A McLaren acredita que o retorno de um ajuste antigo em 2026, poderá ser uma chave importante para melhorar o desempenho de seu carro e, assim, intensificar sua luta pelo título. Trata-se do ‘rake’, um acerto aerodinâmico em que a frente do carro é posicionada mais baixa do que a traseira, aumentando a pressão aerodinâmica sobre o veículo e, consequentemente, a performance. Esse ajuste foi uma presença constante na Fórmula 1, com o regulamento de 2017 a 2021, mas foi retirado com a chegada do efeito solo, que exigia um assoalho mais plano para maximizar a geração de downforce.

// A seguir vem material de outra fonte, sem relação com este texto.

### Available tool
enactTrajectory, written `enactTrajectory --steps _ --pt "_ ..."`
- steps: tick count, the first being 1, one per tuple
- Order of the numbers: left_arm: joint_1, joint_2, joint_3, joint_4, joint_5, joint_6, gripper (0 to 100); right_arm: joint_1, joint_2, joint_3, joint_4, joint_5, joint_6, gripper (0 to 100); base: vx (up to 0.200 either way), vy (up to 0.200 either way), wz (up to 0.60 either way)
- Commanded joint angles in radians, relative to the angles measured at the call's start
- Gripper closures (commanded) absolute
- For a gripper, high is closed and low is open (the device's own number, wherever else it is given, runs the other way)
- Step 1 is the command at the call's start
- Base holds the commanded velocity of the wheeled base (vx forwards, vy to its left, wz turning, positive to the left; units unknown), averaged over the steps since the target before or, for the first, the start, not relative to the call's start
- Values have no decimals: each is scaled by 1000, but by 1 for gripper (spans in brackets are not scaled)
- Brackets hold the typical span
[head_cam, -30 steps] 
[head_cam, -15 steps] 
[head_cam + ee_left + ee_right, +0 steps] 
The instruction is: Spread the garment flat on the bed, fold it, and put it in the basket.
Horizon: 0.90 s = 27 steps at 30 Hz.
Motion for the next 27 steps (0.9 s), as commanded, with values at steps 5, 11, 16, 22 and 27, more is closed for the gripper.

Com a nova geração de carros para 2026, a McLaren acredita que há mais liberdade para manipular esse ajuste, já que o novo regulamento se aproxima de um meio-termo entre os conceitos anteriores. Mark Temple, diretor técnico de desempenho da McLaren, explicou que, enquanto os carros de 2021 e anteriores tinham uma altura de suspensão mais alta, a era de 2022 a 2025 foi marcada por um foco nos túneis debaixo do assoalho e na performance aerodinâmica. Para 2026, o desafio é equilibrar essas abordagens, sem a extrema sensibilidade à altura da suspensão que existia anteriormente.

“Acreditamos que agora haverá mais liberdade para manipular a altura do carro e afetar o comportamento sem que isso faça o carro perder desempenho”, disse Temple. “Ainda estamos falando de um carro de Fórmula 1, e os princípios fundamentais, como a performance da unidade de potência e a exploração dos pneus, continuam os mesmos”, completou o diretor.
Ele também destacou que, apesar de algumas complexidades nos novos regulamentos, a McLaren vê oportunidades para ajustar o pacote aerodinâmico de forma que o carro seja mais previsível e rápido na pista, mesmo diante dos desafios de adaptação à nova regulamentação. O time espera que essa flexibilidade ofereça vantagens competitivas significativas na temporada de 2026.